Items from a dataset

========

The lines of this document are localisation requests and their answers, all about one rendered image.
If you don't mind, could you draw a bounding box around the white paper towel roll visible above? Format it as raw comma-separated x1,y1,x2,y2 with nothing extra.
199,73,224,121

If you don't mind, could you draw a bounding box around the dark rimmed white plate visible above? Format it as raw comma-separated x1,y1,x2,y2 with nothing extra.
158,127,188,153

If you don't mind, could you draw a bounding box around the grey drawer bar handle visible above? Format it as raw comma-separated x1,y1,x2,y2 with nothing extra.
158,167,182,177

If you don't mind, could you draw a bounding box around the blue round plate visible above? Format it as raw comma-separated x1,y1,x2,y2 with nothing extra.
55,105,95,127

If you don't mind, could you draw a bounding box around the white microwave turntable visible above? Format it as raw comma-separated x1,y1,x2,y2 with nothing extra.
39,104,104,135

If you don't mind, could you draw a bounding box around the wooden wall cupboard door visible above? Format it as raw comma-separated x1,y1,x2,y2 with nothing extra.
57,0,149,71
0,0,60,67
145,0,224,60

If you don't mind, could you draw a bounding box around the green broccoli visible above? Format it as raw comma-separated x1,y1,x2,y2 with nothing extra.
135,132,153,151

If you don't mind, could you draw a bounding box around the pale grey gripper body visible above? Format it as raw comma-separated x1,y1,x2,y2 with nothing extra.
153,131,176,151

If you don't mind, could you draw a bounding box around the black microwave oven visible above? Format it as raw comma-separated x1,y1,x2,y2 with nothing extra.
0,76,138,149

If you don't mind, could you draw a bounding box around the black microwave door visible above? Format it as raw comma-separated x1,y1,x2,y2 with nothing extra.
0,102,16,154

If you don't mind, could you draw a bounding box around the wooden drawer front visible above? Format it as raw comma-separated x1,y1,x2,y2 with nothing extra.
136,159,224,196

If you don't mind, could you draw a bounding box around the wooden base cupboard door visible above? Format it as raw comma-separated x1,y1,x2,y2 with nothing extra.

========

From the line that contains "around the pale" through the end of the records above, print every line exactly and nothing else.

If you don't mind, could you draw a bounding box around the pale grey gripper body visible above? Format it as raw comma-separated x1,y1,x2,y2 with nothing extra.
153,131,176,151

If you don't mind, could you draw a bounding box around the black microwave oven visible above? Format it as raw comma-separated x1,y1,x2,y2 with nothing extra.
0,76,138,149

If you don't mind, could you draw a bounding box around the black microwave door visible above? Format it as raw comma-separated x1,y1,x2,y2 with nothing extra.
0,102,16,154

If you don't mind, could you draw a bounding box around the wooden drawer front visible above? Format it as raw comma-separated x1,y1,x2,y2 with nothing extra.
136,159,224,196

If you don't mind, could you draw a bounding box around the wooden base cupboard door visible above? Format it as raw comma-separated x1,y1,x2,y2 with nothing extra.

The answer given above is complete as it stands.